RankEvolve: Automatisierte Entdeckung von Retrieval-Algorithmen durch LLM-gesteuerte Evolution
RankEvolve: Automating the Discovery of Retrieval Algorithms via LLM-Driven Evolution
February 18, 2026
Autoren: Jinming Nian, Fangchen Li, Dae Hoon Park, Yi Fang
cs.AI
Zusammenfassung
Retrieval-Algorithmen wie BM25 und Query Likelihood mit Dirichlet-Glättung bleiben starke und effiziente Erststufen-Ranker, doch Verbesserungen basierten bisher weitgehend auf Parameteroptimierung und menschlicher Intuition. Wir untersuchen, ob ein großes Sprachmodell, geleitet durch einen Evaluator und evolutionäre Suche, automatisch verbesserte lexikalische Retrieval-Algorithmen entdecken kann. Wir stellen RankEvolve vor, ein Programmentwicklungssystem basierend auf AlphaEvolve, bei dem Kandidatenalgorithmen als ausführbarer Code repräsentiert und iterativ mutiert, rekombiniert und anhand der Retrieval-Leistung über 12 IR-Datensätze von BEIR und BRIGHT selektiert werden. RankEvolve startet mit zwei Ausgangsprogrammen: BM25 und Query Likelihood mit Dirichlet-Glättung.
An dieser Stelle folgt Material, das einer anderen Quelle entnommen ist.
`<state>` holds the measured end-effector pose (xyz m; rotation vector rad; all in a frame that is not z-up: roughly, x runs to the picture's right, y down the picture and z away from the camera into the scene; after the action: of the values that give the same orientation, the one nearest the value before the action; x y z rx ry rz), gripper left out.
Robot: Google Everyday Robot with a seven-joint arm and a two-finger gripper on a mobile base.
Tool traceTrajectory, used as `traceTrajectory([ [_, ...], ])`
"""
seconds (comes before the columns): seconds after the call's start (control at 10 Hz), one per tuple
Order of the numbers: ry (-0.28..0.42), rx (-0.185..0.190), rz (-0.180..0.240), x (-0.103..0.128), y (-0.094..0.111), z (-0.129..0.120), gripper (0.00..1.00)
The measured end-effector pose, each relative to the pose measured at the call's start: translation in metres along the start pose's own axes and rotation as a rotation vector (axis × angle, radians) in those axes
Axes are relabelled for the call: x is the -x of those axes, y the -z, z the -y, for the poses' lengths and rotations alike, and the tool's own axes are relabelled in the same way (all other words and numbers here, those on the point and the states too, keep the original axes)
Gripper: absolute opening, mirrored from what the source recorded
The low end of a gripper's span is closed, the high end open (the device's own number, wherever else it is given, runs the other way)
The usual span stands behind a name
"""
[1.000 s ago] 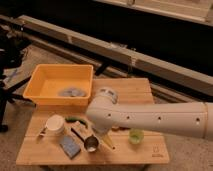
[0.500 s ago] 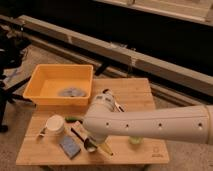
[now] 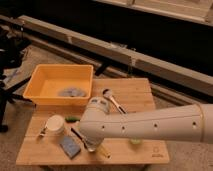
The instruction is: Place banana in metal cup
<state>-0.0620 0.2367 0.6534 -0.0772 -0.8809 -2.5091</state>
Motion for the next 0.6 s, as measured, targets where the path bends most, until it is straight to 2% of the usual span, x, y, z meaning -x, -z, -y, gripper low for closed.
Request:
traceTrajectory([
  [0.1, 0.018, -0.001, -0.005, -0.01, -0.001, 0.002, 0.0],
  [0.6, 0.06, 0.014, -0.002, -0.025, -0.011, 0.0, 0.02],
])
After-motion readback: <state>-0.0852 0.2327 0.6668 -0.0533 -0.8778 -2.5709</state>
Die evolvierten Algorithmen sind neuartig, effektiv und zeigen vielversprechende Übertragbarkeit auf die vollständigen BEIR- und BRIGHT-Benchmarks sowie TREC DL 19 und 20. Unsere Ergebnisse deuten darauf hin, dass evaluatorgesteuerte LLM-Programmevolution ein praktikabler Weg zur automatischen Entdeckung neuartiger Ranking-Algorithmen ist.
English
Retrieval algorithms like BM25 and query likelihood with Dirichlet smoothing remain strong and efficient first-stage rankers, yet improvements have mostly relied on parameter tuning and human intuition. We investigate whether a large language model, guided by an evaluator and evolutionary search, can automatically discover improved lexical retrieval algorithms. We introduce RankEvolve, a program evolution setup based on AlphaEvolve, in which candidate ranking algorithms are represented as executable code and iteratively mutated, recombined, and selected based on retrieval performance across 12 IR datasets from BEIR and BRIGHT. RankEvolve starts from two seed programs: BM25 and query likelihood with Dirichlet smoothing. The evolved algorithms are novel, effective, and show promising transfer to the full BEIR and BRIGHT benchmarks as well as TREC DL 19 and 20. Our results suggest that evaluator-guided LLM program evolution is a practical path towards automatic discovery of novel ranking algorithms.